Café culture has passed me by. I should love it. Growing up watching ‘Friends’, I wanted to be sat in ‘Central Perk’ with Ross and Rachel, laughing politely at another one of Chandler’s one liners while an adoring audience guffawed at my every utterance. Instead, I walk past these numerous, glass fronted, soulless, coffee shop chains and question the sanity of the customers inside quaffing fair trade coffee, while pretending they’re too sophisticated to make their own beverage at home and stick it in a thermos.
Step into any one of these hell holes and the thin veneer of sophistication quickly drops as you realise you’re never sat less than five feet away from the toilet and the witty banter you’re desperately trying to engage in is being drowned out by the pneumatic drill they apparently use as a milk frother. How can you relax in a place that almost requires the use of protective ear wear?
The only reason you’ve crossed the threshold of the premises is the tempting allure of the comfy sofas you’ve seen through the window as you traipse past with double your own body weight in shopping bags. Of course, what you don’t know is that they have a sum total of three sofas, all occupied by smug bookish types who have appeared to have formed a synthesis with their chosen armchair that not even a weighty crowbar could separate.
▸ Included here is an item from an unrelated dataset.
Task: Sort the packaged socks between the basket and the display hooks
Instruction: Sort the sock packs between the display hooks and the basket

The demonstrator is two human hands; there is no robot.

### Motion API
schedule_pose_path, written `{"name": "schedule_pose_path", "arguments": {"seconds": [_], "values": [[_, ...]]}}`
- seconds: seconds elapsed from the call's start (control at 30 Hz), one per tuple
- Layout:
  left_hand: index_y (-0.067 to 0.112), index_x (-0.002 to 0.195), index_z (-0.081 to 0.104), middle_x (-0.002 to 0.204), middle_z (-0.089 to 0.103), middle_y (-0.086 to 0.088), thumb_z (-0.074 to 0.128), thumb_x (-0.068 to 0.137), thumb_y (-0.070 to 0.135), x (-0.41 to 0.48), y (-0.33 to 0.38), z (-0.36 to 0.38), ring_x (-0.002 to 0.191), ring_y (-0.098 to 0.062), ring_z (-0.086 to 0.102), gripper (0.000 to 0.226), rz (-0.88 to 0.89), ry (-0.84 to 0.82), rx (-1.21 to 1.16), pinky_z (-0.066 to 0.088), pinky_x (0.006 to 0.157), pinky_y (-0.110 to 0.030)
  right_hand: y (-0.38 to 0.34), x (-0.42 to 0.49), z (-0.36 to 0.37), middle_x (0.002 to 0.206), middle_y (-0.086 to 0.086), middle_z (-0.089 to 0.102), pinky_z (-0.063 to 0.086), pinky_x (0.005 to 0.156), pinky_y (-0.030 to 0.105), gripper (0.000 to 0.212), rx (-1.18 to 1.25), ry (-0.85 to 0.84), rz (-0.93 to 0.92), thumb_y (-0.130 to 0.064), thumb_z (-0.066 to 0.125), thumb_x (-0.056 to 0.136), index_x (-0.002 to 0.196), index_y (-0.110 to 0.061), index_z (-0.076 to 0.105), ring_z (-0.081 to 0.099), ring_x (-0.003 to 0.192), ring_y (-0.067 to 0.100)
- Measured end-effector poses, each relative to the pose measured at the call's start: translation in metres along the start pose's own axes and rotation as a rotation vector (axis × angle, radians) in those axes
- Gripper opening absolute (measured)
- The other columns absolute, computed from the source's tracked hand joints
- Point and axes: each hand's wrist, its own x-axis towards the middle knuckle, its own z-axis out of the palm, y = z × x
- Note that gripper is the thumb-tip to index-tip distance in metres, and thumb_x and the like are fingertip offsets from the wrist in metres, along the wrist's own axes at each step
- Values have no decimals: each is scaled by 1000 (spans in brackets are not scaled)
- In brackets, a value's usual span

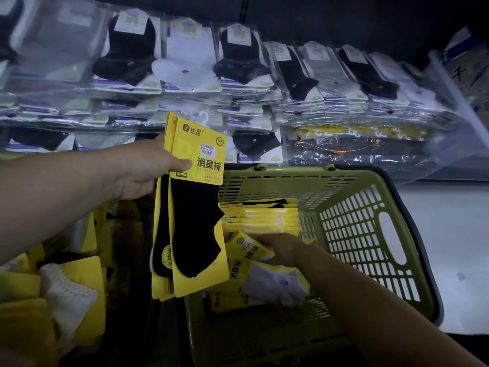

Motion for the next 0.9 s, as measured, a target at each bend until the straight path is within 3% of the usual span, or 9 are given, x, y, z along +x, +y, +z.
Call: {"name": "schedule_pose_path", "arguments": {"seconds": [0.07, 0.17, 0.3, 0.4, 0.5, 0.57, 0.73, 0.83, 0.9], "values": [[23, 141, 40, 133, 58, -5, 55, 93, 3, 0, 0, 0, 129, -26, 47, 54, -9, -1, -6, 27, 115, -49, -1, 2, 2, 140, -10, 50, 43, 100, 29, 73, 47, 7, -21, -27, 67, 86, 144, -46, 26, 50, 125, 13], [24, 140, 41, 132, 59, -4, 55, 93, 2, 0, -1, -1, 127, -26, 49, 54, -20, -2, -24, 31, 112, -51, -1, 5, -2, 136, 1, 55, 45, 98, 34, 64, -46, -8, -29, -36, 61, 89, 145, -40, 30, 52, 123, 21], [24, 140, 42, 131, 59, -5, 54, 93, 2, 0, 1, -2, 127, -26, 50, 54, -16, -17, -53, 32, 112, -49, 7, -9, -33, 129, 10, 59, 43, 94, 30, 45, -75, 25, 59, -30, 65, 87, 130, -18, 55, 54, 118, 27], [19, 134, 50, 126, 63, -7, 52, 93, 1, -3, 8, -1, 119, -26, 56, 45, 0, -44, -107, 36, 110, -45, 11, -42, -85, 125, 5, 62, 44, 93, 29, 39, 111, 89, 82, -22, 69, 85, 122, -16, 62, 57, 114, 21], [18, 119, 61, 117, 69, -6, 51, 94, 3, -8, 21, -1, 106, -22, 63, 32, 64, -91, -195, 44, 101, -40, 1, -89, -138, 114, -13, 65, 48, 88, 22, 31, 327, 164, 72, -22, 71, 83, 112, -31, 64, 60, 102, 3], [19, 119, 61, 113, 71, -6, 52, 93, 4, -9, 29, -2, 105, -23, 65, 31, 116, -89, -259, 46, 97, -41, -15, -118, -163, 103, -21, 68, 51, 78, 13, 27, 555, 243, 21, -17, 71, 82, 100, -36, 66, 64, 93, -5], [18, 128, 56, 113, 72, -4, 53, 93, 14, -22, 40, 5, 107, -24, 65, 36, 251, -99, -382, 49, 92, -39, -68, -152, -182, 106, 14, 71, 56, 69, 31, 30, 1190, 333, -191, -7, 69, 73, 102, -7, 71, 70, 94, 29], [20, 126, 57, 115, 71, -3, 48, 96, 26, -31, 46, 15, 106, -22, 67, 32, 302, -156, -489, 50, 91, -40, -101, -142, -174, 104, 19, 71, 57, 67, 36, 31, 1359, 406, -256, 1, 72, 68, 98, -4, 72, 70, 90, 33], [26, 121, 58, 113, 72, 0, 48, 94, 37, -35, 50, 20, 102, -20, 70, 31, 280, -150, -532, 49, 95, -42, -118, -132, -167, 104, 18, 71, 57, 76, 44, 40, 1368, 479, -260, -7, 72, 66, 106, -3, 66, 69, 93, 36]]}}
The endless amounts of caffeine and high calorie snacks sees you gaining a stone and has you arriving at the shop ashen faced and shaking from withdrawals in need of your next fix
Once inside, it’s too late to save yourself. The aroma of freshly ground coffee has gained control of your synapses, refusing to allow your feet to carry you safely to the nearest exit. Waiting to be served you find yourself staring in utter bewilderment at the menu, littered with enough foreign words to look sophisticated, yet making you a laughing stock the first time you attempt to say ‘macchiato’.
Order placed, you will then sit reeling from the fact the barista (I’ll explain those in a moment) has taken almost a days wages from you and now find yourself parked in the most uncomfortable seat known to man. At this point it’s time to kid yourself that you’re relaxing in this pit of confusion and despair, when really you’re about to ingest enough sugar and caffeine to ensure that relaxation is now put on permanent hold until you slip into the inevitable diabetic coma from one too many slices of millionaire shortbread.
It’s helpful to assume at this point that barista’s are trained for this type of medical emergency or your soaring heart rate from the triple espresso could bring on a panic attack. Even the use of the Italian name for bartender “barista” has a touch of upscale aspiration to it. Your can almost convince yourself that it’s an actual barrister serving you coffee. “THAT’S how sophisticated I am. A trained legal professional has taken time away from ensuring justice is upheld to serve me coffee and cake.” This would at least go some way to explaining the prices.
After all this you would think that once you’ve experienced this untenable horror you’d vow never to return. But no, the barista has one final trick up their sleeve. Clearly recruited for the purpose, ALL coffee shop staff MUST be alluring yet ultimately unattainable. This ensures you return time and time again for more of the same in order to stalk attract the attention of your lust object. This in itself is fruitless as the endless amounts of caffeine and high calorie snacks sees you gaining a stone and has you arriving at the shop ashen faced and shaking from withdrawals in need of your next fix. Attractive.
So thanks ‘Friends’ for bringing us this hellish ‘café culture’. Having a coffee bears no resemblance to those images you’ve systematically peddled us over the last fifteen years. You made us dream of a place with comfort, friends, warmth and joy. Instead we got noisy, cramped, slightly grubby coffee shops with not even a glimpse of humanity.